愛をちょうだい、くれた分だけ返してあげる

 人は誰だって愛されたい。長女のギジョン(イ・エル)は、必死に愛を求めていた。彼女は、「男女の究極の愛」について考えるとき、例えば斬首された夫の頭を見て、逃げるでも気絶するでもなく、スカートで受け止める女になりたいと答える。自分に何が足りないのか、思い切って恋愛マスターの同僚に聞いてみると、彼はギジョンに「男は自分が好きなタイプはずっと変わらない」「いい人が現れたら先に声をかける努力をするべきだ」と言うのだった。自分の求めている人物像を知ったギジョンは、受け身ではなく、自分から動く恋を見つけ出そうとする。

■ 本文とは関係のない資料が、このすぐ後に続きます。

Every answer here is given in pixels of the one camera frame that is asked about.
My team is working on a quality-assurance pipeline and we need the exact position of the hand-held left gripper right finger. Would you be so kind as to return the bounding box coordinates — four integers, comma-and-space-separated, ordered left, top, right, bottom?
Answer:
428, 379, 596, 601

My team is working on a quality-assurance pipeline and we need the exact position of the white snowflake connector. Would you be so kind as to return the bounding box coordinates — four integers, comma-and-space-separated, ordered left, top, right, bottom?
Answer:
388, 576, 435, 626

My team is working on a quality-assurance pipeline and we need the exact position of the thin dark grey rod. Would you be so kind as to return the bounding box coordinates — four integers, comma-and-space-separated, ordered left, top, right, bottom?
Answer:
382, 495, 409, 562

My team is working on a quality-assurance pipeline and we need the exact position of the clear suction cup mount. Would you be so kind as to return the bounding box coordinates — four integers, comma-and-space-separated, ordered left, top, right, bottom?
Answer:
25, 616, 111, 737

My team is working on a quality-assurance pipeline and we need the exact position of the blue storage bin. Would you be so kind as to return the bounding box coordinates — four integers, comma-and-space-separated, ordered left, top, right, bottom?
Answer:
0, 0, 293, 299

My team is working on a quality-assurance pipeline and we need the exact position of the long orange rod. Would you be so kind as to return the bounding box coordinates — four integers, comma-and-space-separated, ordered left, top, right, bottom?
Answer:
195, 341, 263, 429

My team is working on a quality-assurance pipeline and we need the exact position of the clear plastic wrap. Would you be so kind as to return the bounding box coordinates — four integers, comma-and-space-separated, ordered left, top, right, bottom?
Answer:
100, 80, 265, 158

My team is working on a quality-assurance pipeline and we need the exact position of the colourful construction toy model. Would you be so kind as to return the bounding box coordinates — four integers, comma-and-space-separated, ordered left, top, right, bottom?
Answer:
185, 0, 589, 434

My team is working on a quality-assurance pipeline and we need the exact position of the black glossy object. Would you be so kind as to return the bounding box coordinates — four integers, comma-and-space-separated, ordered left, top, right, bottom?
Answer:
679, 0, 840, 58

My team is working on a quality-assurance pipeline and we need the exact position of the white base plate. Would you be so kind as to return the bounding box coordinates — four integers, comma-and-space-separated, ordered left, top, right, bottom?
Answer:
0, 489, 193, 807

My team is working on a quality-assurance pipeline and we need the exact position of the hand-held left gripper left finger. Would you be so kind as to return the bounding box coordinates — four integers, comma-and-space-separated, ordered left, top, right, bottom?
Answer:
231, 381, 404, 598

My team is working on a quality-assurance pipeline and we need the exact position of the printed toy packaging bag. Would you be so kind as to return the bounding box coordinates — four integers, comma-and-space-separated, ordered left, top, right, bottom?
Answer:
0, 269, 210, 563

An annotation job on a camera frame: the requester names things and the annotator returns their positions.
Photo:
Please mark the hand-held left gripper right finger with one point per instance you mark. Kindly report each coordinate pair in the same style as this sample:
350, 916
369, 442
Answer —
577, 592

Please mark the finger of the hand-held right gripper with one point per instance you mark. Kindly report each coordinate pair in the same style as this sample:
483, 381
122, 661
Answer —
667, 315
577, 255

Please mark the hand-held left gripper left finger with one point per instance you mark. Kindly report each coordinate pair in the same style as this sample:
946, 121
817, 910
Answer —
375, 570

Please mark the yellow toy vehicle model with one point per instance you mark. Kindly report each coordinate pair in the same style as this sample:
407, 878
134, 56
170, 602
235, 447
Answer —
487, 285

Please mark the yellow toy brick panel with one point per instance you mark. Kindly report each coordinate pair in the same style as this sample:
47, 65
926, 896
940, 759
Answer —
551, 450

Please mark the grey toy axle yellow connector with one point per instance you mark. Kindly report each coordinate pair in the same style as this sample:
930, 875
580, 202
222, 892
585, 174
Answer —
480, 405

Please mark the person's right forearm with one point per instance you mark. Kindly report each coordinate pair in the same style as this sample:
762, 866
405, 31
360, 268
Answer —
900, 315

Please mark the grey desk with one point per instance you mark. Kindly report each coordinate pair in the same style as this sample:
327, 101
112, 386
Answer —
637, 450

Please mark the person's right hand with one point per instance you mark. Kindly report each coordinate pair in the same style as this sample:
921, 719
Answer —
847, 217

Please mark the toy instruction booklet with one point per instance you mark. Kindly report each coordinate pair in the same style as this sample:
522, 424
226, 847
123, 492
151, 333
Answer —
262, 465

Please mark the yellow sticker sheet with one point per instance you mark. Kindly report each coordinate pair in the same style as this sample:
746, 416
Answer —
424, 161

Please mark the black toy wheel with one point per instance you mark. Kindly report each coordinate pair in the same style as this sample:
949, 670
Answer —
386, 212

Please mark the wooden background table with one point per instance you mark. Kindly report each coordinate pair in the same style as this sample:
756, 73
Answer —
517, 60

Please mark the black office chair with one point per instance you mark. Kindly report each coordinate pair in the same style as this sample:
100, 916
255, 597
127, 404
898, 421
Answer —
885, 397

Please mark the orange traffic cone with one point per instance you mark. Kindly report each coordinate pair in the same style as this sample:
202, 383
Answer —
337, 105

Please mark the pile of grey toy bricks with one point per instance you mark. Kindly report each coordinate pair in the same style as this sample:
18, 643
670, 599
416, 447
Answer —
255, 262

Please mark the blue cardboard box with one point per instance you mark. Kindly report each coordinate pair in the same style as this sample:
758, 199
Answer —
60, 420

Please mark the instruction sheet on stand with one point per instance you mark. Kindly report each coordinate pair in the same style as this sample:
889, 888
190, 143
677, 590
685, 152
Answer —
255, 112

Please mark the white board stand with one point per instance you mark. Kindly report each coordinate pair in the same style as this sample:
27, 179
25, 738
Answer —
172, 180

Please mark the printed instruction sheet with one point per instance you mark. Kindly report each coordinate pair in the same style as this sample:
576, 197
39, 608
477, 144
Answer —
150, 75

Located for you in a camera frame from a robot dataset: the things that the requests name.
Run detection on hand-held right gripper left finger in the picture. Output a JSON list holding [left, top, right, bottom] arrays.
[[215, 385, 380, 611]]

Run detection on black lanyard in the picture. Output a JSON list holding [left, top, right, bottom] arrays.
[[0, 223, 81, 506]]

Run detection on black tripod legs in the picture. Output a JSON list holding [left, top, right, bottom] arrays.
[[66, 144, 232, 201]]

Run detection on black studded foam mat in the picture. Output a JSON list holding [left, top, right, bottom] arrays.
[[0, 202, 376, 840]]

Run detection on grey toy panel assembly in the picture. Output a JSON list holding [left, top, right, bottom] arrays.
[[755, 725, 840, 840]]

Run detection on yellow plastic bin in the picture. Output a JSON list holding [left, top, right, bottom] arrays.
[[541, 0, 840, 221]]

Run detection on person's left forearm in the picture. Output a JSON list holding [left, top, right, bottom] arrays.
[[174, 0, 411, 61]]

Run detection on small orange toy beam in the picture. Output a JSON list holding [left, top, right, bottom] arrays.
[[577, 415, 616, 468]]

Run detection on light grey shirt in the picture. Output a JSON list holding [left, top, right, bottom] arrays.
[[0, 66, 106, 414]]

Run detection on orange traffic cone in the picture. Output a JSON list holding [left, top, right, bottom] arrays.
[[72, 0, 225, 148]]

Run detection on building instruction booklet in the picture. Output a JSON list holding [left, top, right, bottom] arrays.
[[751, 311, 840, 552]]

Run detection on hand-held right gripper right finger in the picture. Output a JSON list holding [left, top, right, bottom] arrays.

 また次女のミジョン(キム・ジウォン)も、何もすることがないなら崇めて欲しいと、父の工場で働くク(ソン・ソック)に求めていた。クは「崇める」とは何かと考え、動揺しつつも、ミジョンに「誰かを満たしたことはあるのか?」と問いかけた。

 ミジョンが憧れを抱いている幼なじみのヒョナ(チョン・ヘジン)も、「愛をちょうだい」「くれた分だけ返してあげる」と叫んだ。人は求めるだけではだめなのだ。見返りを求めてでも、こちらから与えなければ何も始まらない。何かが始まる瞬間は、全て自分の行動が理由となる。

 これらの出来事がが原動力となり、ミジョンは「解放クラブ」という名の社内同好会をスタートさせることとなる。各自何かかから抜け出すクラブ。自分を変えたいが、正当な怒りを手放したくなく我慢をしているサンミン(パク・スヨン)とテフン(イ・ギウ)と結成した。ミジョン自身も、なぜみんなどうせ死ぬのに楽しそうに生きているのか理解できず、心から幸せと喜びを感じたいと願っていた。